**The task:** When you reach the line containing "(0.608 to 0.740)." in the data below, begin returning lines exactly as written, and stop once the line containing "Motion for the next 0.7" has been returned.
----
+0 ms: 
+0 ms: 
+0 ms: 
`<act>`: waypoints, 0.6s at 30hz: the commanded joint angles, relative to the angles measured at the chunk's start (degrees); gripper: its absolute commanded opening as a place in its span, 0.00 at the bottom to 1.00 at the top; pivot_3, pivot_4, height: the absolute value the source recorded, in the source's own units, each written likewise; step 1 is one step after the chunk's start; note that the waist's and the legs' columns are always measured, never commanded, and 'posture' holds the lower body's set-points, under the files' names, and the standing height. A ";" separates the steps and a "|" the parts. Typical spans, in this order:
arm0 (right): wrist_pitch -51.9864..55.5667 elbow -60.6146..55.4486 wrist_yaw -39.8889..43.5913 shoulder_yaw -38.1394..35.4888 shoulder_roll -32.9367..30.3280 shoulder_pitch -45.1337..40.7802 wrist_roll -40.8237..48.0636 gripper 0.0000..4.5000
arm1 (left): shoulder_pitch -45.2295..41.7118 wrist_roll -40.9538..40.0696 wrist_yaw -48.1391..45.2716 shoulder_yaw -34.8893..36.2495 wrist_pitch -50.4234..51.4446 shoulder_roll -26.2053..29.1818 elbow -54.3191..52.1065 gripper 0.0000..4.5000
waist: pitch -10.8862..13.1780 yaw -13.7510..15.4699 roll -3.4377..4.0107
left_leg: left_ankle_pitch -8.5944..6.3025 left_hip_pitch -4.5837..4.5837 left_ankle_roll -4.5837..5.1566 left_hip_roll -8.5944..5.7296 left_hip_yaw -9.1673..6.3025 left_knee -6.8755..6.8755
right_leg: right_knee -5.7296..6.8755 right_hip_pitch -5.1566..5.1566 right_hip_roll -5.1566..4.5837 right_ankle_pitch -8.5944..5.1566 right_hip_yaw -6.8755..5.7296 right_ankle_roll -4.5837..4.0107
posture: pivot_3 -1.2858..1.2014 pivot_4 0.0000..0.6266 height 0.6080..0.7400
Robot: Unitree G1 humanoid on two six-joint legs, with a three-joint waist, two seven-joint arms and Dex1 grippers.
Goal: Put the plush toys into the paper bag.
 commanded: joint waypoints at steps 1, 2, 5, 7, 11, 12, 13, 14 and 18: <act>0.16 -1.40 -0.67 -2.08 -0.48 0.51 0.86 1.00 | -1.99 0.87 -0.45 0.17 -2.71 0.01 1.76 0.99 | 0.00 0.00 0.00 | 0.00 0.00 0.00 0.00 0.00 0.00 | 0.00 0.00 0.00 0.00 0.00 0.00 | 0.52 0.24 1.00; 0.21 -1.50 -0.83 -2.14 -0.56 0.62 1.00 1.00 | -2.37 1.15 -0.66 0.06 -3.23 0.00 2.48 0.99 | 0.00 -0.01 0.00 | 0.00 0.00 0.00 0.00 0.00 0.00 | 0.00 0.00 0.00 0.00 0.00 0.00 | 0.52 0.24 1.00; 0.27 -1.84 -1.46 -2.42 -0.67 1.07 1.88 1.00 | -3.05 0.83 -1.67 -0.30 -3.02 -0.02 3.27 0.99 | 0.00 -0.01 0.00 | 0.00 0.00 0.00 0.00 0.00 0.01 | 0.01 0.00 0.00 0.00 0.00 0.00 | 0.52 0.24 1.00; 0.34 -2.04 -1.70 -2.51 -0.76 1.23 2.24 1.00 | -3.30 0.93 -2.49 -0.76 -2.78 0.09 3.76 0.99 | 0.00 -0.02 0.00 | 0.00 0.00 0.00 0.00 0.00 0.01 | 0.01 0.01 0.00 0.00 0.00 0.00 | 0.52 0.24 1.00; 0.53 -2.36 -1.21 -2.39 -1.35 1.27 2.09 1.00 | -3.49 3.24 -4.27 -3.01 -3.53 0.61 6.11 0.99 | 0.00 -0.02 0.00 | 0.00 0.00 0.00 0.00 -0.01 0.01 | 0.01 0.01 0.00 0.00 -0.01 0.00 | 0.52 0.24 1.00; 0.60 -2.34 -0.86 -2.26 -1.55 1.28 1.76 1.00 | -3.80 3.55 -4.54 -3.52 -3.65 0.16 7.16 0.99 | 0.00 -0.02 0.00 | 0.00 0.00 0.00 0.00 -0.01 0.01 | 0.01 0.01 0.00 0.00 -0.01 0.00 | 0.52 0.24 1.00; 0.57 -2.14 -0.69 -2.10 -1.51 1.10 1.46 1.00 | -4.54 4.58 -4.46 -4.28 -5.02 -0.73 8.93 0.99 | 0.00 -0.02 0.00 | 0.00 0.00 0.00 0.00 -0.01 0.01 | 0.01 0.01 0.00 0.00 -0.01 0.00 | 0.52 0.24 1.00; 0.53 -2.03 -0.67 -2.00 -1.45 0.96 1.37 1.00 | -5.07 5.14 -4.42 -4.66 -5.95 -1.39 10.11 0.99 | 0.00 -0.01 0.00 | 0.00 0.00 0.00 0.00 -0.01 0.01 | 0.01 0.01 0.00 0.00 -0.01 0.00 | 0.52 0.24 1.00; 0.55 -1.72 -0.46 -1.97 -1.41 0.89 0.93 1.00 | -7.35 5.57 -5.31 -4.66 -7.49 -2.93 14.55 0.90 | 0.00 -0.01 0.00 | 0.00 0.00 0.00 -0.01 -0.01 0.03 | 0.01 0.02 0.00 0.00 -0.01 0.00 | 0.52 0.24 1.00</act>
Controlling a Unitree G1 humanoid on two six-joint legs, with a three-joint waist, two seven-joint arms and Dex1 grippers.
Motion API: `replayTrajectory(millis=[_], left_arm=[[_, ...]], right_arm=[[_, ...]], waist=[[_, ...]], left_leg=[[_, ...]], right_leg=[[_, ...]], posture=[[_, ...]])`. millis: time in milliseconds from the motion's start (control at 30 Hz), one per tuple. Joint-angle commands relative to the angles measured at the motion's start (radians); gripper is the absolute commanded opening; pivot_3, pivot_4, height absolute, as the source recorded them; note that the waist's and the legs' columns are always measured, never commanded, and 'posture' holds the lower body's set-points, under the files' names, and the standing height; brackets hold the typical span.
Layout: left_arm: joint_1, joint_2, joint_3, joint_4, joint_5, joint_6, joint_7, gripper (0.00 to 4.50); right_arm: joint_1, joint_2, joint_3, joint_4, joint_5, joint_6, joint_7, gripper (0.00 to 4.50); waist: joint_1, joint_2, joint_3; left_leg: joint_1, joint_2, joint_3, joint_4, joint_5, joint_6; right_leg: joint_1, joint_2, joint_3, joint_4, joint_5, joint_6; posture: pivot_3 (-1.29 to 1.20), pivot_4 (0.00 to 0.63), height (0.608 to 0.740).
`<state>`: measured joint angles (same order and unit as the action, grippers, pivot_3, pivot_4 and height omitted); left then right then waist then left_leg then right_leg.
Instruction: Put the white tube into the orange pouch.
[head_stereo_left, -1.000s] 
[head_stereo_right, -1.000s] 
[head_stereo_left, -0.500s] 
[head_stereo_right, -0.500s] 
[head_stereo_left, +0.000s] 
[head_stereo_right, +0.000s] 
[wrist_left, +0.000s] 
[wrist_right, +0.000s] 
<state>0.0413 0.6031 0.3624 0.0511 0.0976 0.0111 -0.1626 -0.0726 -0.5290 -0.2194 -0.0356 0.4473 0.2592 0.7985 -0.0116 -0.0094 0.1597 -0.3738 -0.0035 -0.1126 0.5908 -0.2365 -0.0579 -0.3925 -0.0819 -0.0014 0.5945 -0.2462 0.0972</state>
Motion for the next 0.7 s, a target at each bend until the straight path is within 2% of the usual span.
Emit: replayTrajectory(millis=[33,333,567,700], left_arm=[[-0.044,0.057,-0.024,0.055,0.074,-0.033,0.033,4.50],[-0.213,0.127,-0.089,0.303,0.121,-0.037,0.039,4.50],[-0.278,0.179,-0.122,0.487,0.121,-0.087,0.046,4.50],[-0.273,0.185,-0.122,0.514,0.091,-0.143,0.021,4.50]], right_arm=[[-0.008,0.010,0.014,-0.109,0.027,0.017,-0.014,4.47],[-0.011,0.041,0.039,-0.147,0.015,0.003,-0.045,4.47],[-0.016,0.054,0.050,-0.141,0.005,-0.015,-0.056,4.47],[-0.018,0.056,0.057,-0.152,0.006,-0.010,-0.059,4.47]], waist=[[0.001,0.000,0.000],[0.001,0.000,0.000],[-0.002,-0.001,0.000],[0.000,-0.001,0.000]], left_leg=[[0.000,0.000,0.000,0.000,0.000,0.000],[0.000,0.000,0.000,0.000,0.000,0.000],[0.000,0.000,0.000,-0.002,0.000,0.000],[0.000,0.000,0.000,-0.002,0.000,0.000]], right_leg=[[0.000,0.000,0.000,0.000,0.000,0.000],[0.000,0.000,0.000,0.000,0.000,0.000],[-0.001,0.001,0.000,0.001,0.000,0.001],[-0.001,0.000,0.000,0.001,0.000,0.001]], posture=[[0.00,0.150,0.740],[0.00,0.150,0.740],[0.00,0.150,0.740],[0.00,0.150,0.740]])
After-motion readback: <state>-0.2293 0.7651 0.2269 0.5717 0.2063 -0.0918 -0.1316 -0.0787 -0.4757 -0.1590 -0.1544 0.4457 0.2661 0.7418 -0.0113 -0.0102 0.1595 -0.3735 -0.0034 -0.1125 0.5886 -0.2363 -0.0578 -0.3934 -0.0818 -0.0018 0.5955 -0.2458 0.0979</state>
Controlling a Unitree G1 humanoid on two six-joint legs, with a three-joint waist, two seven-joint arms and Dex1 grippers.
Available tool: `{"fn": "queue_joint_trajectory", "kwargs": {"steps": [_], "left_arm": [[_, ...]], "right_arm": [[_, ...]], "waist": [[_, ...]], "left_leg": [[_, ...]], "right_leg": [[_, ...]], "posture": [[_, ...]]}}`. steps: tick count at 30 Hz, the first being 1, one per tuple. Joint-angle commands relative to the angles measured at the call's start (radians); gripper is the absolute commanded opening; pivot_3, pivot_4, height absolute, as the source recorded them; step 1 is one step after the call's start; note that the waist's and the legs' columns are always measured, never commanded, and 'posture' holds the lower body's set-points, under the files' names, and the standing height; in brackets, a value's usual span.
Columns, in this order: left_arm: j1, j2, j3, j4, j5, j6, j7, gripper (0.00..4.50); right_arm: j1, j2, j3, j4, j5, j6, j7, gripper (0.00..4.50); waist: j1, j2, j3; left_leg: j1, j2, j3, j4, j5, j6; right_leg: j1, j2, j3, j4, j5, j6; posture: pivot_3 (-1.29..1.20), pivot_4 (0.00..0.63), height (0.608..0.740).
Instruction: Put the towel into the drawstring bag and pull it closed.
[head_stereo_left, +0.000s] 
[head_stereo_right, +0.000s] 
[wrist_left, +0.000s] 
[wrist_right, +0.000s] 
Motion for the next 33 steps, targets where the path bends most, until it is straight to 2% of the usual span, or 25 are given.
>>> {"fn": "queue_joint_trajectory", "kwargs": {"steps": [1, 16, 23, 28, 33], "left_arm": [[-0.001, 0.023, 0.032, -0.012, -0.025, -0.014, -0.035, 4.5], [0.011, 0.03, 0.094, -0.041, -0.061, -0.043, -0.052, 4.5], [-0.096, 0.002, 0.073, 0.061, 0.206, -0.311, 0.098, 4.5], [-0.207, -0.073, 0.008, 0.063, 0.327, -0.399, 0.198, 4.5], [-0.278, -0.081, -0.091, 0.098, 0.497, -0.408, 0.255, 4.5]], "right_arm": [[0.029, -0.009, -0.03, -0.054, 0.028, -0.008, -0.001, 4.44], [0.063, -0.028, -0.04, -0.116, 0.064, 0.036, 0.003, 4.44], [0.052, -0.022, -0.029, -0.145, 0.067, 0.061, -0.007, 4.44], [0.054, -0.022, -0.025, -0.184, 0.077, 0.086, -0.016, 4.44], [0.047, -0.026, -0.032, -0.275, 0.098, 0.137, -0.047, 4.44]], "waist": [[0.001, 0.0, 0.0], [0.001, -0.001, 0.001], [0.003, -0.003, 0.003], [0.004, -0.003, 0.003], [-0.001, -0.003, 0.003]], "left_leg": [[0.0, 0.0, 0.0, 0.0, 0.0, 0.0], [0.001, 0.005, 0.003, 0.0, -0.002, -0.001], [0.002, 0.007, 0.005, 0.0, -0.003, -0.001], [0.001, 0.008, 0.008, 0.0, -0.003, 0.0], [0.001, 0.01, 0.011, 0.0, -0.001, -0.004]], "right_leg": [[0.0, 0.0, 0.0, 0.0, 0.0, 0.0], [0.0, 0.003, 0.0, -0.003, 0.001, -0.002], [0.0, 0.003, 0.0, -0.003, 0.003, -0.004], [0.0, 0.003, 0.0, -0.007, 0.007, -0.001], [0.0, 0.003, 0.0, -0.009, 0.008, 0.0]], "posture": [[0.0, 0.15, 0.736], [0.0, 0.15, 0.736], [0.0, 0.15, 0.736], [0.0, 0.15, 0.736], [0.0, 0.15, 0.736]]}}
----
**Solution to this problem:**
Layout: left_arm: joint_1, joint_2, joint_3, joint_4, joint_5, joint_6, joint_7, gripper (0.00 to 4.50); right_arm: joint_1, joint_2, joint_3, joint_4, joint_5, joint_6, joint_7, gripper (0.00 to 4.50); waist: joint_1, joint_2, joint_3; left_leg: joint_1, joint_2, joint_3, joint_4, joint_5, joint_6; right_leg: joint_1, joint_2, joint_3, joint_4, joint_5, joint_6; posture: pivot_3 (-1.29 to 1.20), pivot_4 (0.00 to 0.63), height (0.608 to 0.740).
`<state>`: measured joint angles (same order and unit as the action, grippers, pivot_3, pivot_4 and height omitted); left then right then waist then left_leg then right_leg.
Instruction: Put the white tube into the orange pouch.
[head_stereo_left, -1.000s] 
[head_stereo_right, -1.000s] 
[head_stereo_left, -0.500s] 
[head_stereo_right, -0.500s] 
[head_stereo_left, +0.000s] 
[head_stereo_right, +0.000s] 
[wrist_left, +0.000s] 
[wrist_right, +0.000s] 
<state>0.0413 0.6031 0.3624 0.0511 0.0976 0.0111 -0.1626 -0.0726 -0.5290 -0.2194 -0.0356 0.4473 0.2592 0.7985 -0.0116 -0.0094 0.1597 -0.3738 -0.0035 -0.1126 0.5908 -0.2365 -0.0579 -0.3925 -0.0819 -0.0014 0.5945 -0.2462 0.0972</state>
Motion for the next 0.7 s, a target at each bend until the straight path is within 2% of the usual span.

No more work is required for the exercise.